INSTRUCTIONS FOR THE TASK
Apart from the images, reproduce all of the data word for word.

--- RAW DATA Enclosed Below ---

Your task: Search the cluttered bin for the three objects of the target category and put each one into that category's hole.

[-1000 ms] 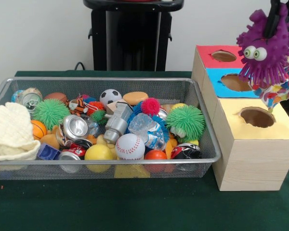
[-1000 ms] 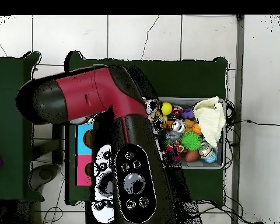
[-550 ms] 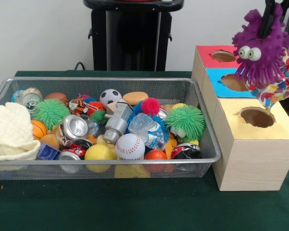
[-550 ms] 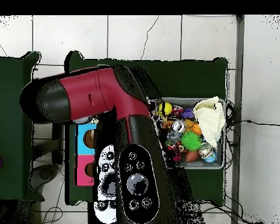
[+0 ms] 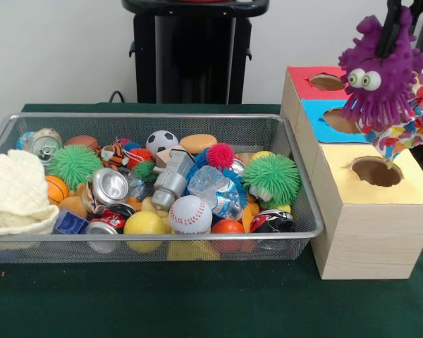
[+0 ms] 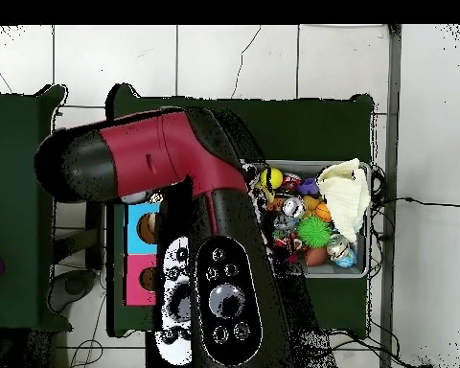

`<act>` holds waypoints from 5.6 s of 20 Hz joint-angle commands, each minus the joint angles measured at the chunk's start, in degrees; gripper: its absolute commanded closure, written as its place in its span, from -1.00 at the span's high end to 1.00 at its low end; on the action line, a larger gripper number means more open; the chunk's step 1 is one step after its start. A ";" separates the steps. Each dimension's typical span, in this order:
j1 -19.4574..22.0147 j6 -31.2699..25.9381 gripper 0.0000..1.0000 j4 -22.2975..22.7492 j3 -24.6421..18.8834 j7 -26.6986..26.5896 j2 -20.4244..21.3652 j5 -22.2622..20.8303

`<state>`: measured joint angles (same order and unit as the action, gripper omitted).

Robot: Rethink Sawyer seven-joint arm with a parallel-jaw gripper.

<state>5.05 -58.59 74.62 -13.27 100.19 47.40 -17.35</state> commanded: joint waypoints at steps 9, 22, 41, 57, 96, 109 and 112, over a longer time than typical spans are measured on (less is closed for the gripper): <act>1.63 1.14 -1.00 2.59 0.60 5.31 -2.19 0.83; 1.63 1.96 -1.00 3.06 0.64 5.43 -2.27 0.92; 2.06 3.45 1.00 3.78 0.40 5.37 -2.49 1.22; 1.77 4.31 1.00 5.15 1.00 5.46 -1.57 1.67; 1.31 12.01 -1.00 7.15 1.17 6.72 -5.03 2.38; 1.34 12.70 -1.00 8.21 1.45 6.52 -4.52 2.33; 1.54 12.94 -1.00 8.62 1.38 6.40 -4.32 2.43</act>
<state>5.38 -47.65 76.66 -12.67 100.19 45.05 -15.35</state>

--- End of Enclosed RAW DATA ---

ANSWER BOX
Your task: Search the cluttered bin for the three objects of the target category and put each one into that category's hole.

[-1000 ms] 
[-1000 ms] 
[-550 ms] 
[-550 ms] 
[+0 ms] 
[+0 ms] 

`<act>` holds waypoints from 5.6 s of 20 Hz joint-angle commands, each minus the joint angles measured at the chunk's start, in degrees; gripper: its absolute commanded closure, written as its place in its span, from -1.00 at the span's high end to 1.00 at its low end; on the action line, a larger gripper number means more open; the chunk's step 1 is one step after its start. A ";" separates the steps. Each dimension's typical span, in this order:
j1 -19.4574..22.0147 j6 -31.2699..25.9381 gripper 0.0000..1.0000 j4 -22.2975..22.7492 j3 -24.6421..18.8834 j7 -26.6986..26.5896 j2 -20.4244..21.3652 j5 -22.2622..20.8303

`<state>`: measured joint angles (same order and unit as the action, gripper omitted).

Robot: Rethink Sawyer seven-joint arm with a parallel-jaw gripper.

<state>5.05 -58.59 74.62 -13.27 100.19 47.40 -17.35</state> commanded: joint waypoints at steps 9, 22, 41, 57, 96, 109 and 112, over a longer time than typical spans are measured on (less is closed for the gripper): <act>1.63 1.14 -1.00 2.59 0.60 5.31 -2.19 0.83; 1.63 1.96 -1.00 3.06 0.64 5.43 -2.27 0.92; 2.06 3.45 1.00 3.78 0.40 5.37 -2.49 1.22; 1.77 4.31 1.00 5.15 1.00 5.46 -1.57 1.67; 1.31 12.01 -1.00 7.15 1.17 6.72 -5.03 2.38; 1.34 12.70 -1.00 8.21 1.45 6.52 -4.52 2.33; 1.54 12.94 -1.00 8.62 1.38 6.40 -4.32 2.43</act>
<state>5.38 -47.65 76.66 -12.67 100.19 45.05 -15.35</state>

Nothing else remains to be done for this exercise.